Avandia May Be Removed From Market
Many Georgians have taken the drug Avandia which was heavily promoted as a treatment option for diabetes by its manufacturer, GlaxoSmithKline. Yesterday, a federal medical advisory panel recommended that Avandia should either be withdrawn from the market or have sales severely restricted because it increases the risks of heart attacks.
First approved for sale in 1999, Avandia helps control blood sugar in diabetics by making patients more sensitive to their own insulin. It is one of a class of three drugs, the first of which, Rezulin, was withdrawn because it caused liver damage. The other drug in the class, Actos, made by Takeda, has appeared safe.
Avandia was once the biggest-selling diabetes medicine in the world. However, sales declined in 2007 after a study by Dr. Steven Nissen of the highly regarded Cleveland Clinic found that it increased the risk of heart attacks. An advisory committee in 2007 decided that Avandia did increase heart risks but voted to keep it on the market.
The panel voted to take this action after two days of intensive scientific hearings during which GlaxoSmithKline insisted that Avandia is safe and necessary for the treatment of diabetes.
The scientific panel members expressed concerns about the trustworthiness of GlaxoSmithKline after questions were raised about its clinical trials. Internal company documents showed that the company for years kept crucial safety information about Avandia from the public.
The panel consisted of 33 members. Twelve voted that Avandia should be withdrawn from the market; ten voted that its sales should be restricted and the warnings on its label enhanced; seven voted only to support enhanced warnings on the drug’s label; and three voted that the drug should continue to be sold with its present warnings unchanged. One member abstained, and no one voted for a final option, to weaken the label’s present heart warnings.
The Food and Drug Administration will have the final decision regarding the future of Avandia sales, as the panel serves in only an advisory role. The F.D.A. often takes the advice of its advisory panels, but experts say they cannot predict its action in this case due to the split nature of the vote.

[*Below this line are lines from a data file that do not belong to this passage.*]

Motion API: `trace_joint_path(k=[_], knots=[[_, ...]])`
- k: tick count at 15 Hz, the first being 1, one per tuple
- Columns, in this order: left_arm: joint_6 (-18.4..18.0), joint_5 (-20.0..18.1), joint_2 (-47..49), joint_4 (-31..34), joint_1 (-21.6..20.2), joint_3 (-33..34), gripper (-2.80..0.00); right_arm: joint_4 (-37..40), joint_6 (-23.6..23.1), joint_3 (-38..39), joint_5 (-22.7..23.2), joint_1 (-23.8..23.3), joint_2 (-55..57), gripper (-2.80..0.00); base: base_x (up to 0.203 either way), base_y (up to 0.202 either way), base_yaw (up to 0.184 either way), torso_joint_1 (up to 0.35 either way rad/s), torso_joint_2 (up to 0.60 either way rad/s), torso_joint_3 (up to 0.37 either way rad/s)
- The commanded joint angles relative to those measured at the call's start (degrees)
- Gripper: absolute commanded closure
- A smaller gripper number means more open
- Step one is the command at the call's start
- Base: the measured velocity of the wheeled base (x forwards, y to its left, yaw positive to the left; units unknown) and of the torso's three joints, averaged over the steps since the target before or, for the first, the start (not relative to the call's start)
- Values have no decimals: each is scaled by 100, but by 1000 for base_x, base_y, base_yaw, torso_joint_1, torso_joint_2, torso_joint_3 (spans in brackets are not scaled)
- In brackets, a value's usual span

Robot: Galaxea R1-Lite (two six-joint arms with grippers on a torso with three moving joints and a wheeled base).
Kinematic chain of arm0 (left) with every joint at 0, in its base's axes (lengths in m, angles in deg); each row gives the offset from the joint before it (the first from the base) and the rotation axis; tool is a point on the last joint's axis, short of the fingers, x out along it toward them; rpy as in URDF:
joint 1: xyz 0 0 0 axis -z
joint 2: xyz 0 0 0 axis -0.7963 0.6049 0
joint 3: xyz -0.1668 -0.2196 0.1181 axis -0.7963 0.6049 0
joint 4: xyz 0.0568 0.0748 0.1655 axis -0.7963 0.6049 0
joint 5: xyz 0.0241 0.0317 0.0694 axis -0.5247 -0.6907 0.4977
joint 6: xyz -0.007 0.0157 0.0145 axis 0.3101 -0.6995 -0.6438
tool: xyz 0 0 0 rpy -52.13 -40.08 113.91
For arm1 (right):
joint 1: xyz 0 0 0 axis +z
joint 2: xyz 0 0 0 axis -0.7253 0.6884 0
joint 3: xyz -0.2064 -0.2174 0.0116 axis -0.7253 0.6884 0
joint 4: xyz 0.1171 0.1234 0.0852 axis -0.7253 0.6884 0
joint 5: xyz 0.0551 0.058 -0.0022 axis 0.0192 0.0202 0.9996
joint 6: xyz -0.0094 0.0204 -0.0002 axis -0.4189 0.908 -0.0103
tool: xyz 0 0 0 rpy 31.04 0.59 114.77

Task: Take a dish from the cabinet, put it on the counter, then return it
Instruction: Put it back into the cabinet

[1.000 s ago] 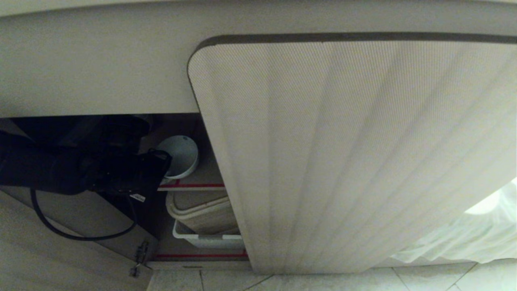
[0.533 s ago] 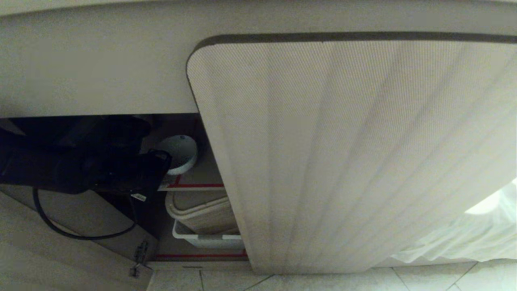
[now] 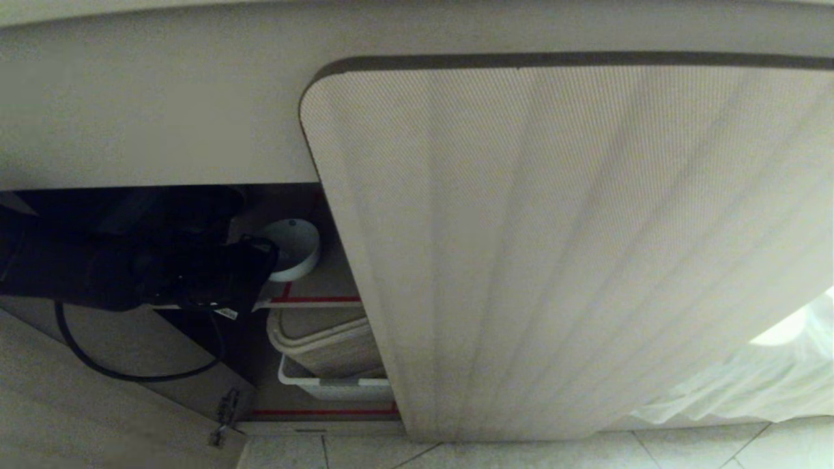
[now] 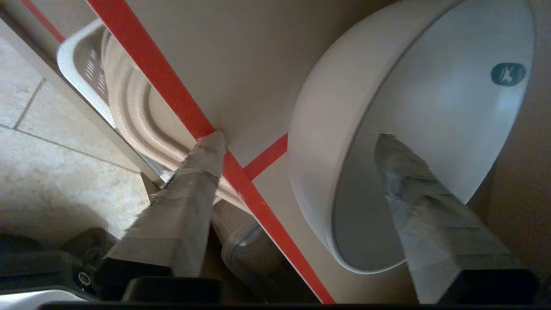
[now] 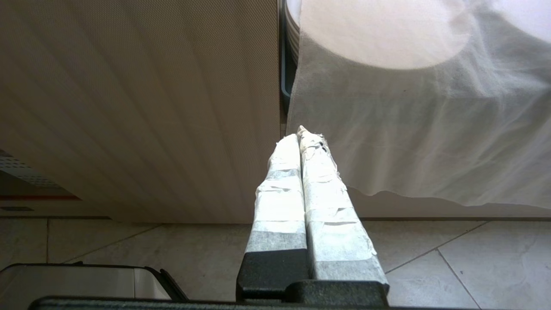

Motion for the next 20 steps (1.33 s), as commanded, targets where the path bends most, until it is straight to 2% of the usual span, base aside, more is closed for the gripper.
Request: trace_joint_path(k=[1, 4, 6, 9, 13, 15, 17, 20], knots=[[9, 56, -6, 18, -2, 13, -280, 0, 3, 0, -1, 0, 0, 0, 0, 0, 0, 0, 0, 0], [-21, 154, -49, 23, 4, 42, -280, 0, 0, 0, -1, 4, 0, 0, 0, 0, 0, 0, 0, 0], [-169, 479, 40, 26, 14, 71, -280, 0, 0, 0, -1, 6, 0, 0, 0, 0, 0, 0, 0, 0], [-346, 516, -20, 18, 32, 72, -280, 0, 0, 0, -1, -2, 0, 0, 0, 0, 0, 0, 0, 0], [-585, 790, -20, -10, 60, 52, -280, 0, 0, 0, -1, -2, 0, 0, 0, 0, 0, 0, 0, 0], [-594, 805, -20, -267, 52, 48, -280, 0, 0, 0, -1, -1, 0, 0, 0, 0, 0, 0, 0, 0], [-782, 833, -29, -487, 65, 87, -280, 0, 0, 0, -1, -2, 0, 0, 0, 0, 0, 0, 0, 0], [-968, 1149, -29, -553, 154, 107, -280, 0, 0, 0, -1, -2, 0, 0, 0, 0, 0, 0, 0, 0]])
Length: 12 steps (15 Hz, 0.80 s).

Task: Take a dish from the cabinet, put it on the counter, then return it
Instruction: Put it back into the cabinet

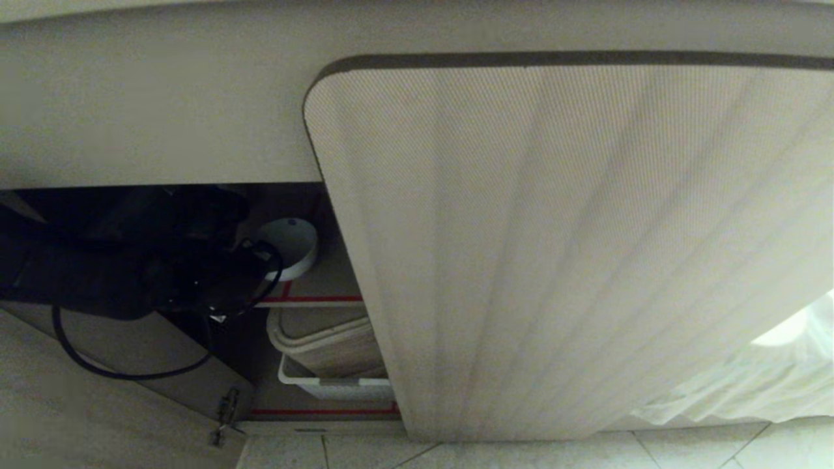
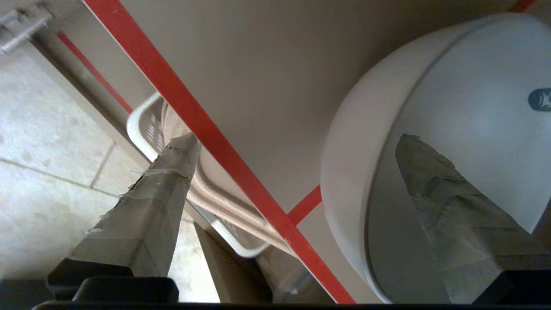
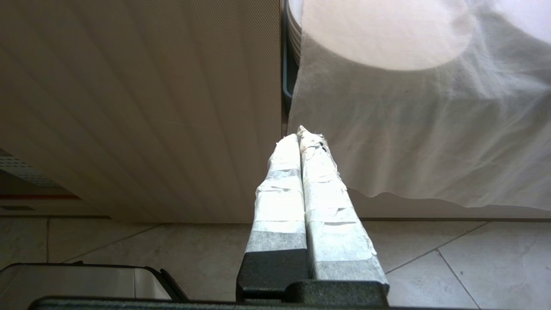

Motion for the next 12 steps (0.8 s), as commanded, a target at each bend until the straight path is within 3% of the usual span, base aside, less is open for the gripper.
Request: trace_joint_path(k=[1, 3, 7, 12], knots=[[-127, 137, -46, -122, 75, 58, -280, 0, -1, 0, -1, 2, 0, 0, 0, 0, 0, 0, 0, 0], [-355, 286, -100, -493, 120, 286, -280, 0, -1, 0, -1, 3, 0, 0, 0, 0, 0, 0, 0, 0], [-1280, 607, -121, -2196, 179, 1152, -280, 0, -1, 0, -1, 2, 0, 0, 0, 0, 0, 0, 0, 0], [-2239, 870, -104, -3626, 191, 1896, -280, 0, 6, 0, -1, 11, 0, 0, 0, 0, 0, 0, 0, 0]])
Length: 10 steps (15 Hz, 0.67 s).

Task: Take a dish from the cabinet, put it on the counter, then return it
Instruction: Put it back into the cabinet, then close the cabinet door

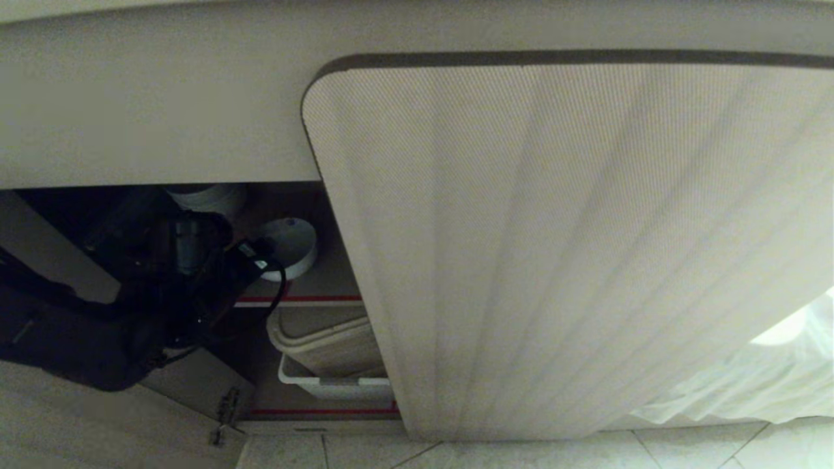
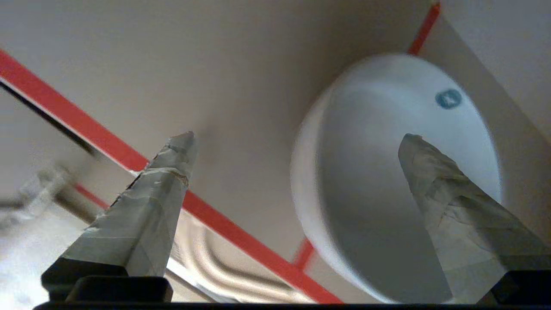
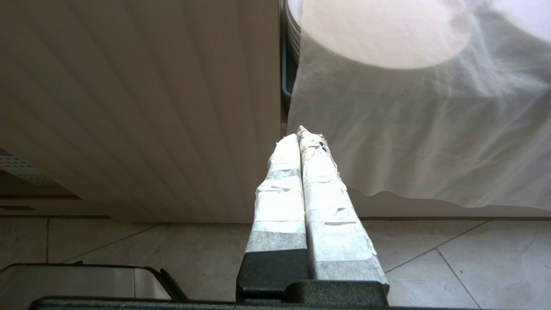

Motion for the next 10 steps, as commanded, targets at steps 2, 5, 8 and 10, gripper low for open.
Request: trace_joint_path(k=[2, 5, 8, 10], knots=[[-431, 59, 1, -724, 10, 422, -280, -2, -1, 0, 1, 0, 0, 0, 0, 0, 0, 0, 0, 0], [-1125, 130, 33, -1550, 42, 804, -280, -2, -1, 0, 1, 0, 0, 0, 0, 0, 0, 0, 0, 0], [-1750, 172, 173, -2478, 130, 1241, -280, -2, 7, 0, 1, 0, 0, 0, 0, 0, 0, 0, 0, 0], [-2148, 177, 265, -3016, 202, 1593, -280, -2, -1, 0, 1, 7, 0, 0, 0, 0, 0, 0, 0, 0]])
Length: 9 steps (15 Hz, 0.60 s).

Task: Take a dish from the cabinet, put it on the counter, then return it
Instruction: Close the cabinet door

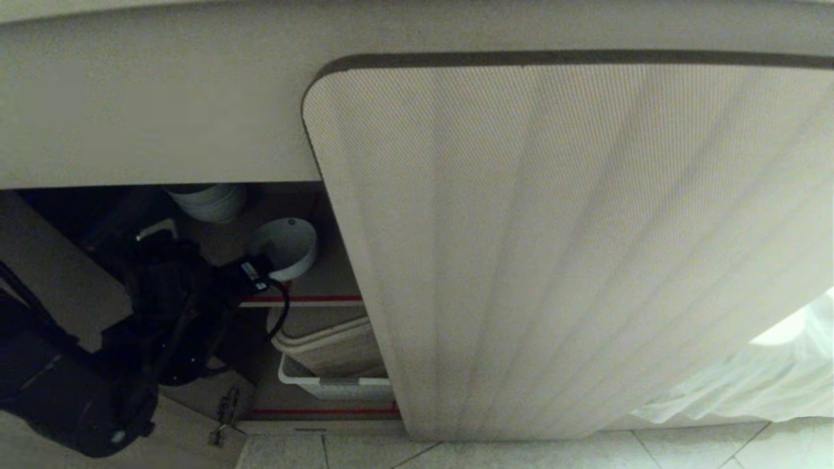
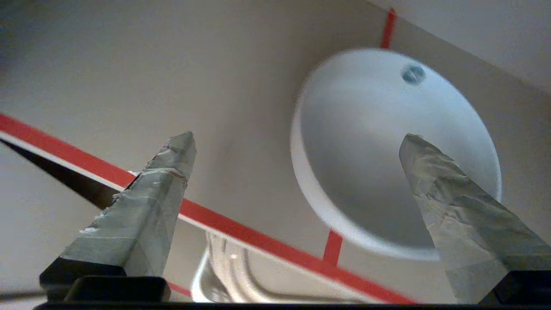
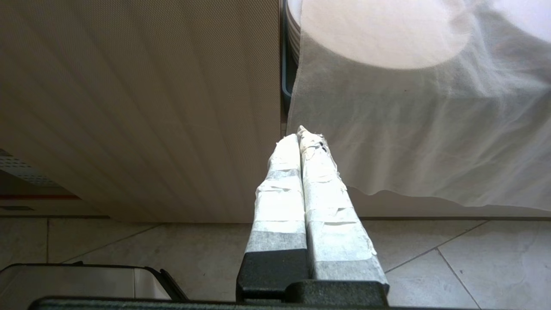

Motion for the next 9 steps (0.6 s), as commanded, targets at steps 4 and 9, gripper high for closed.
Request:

Many of the same experts who decided to keep the drug on the market in 2007 voted Wednesday that it should be withdrawn or restricted. Those restrictions could mean that patients would have to apply for special permission to use the drug.
Dr. Nissen of the Cleveland Clinic commented that the committee’s vote was the best he could hope for. “Effectively, this drug is gone,” he said.
GlaxoSmithKline said it was in the midst of a clinical trial that would test definitively if Avandia caused heart attacks. Several panel members said the trial came too late.
In the 1990s, GlaxoSmithKline decided against just such a study because it feared that the results might hurt sales, according to recently revealed internal company documents.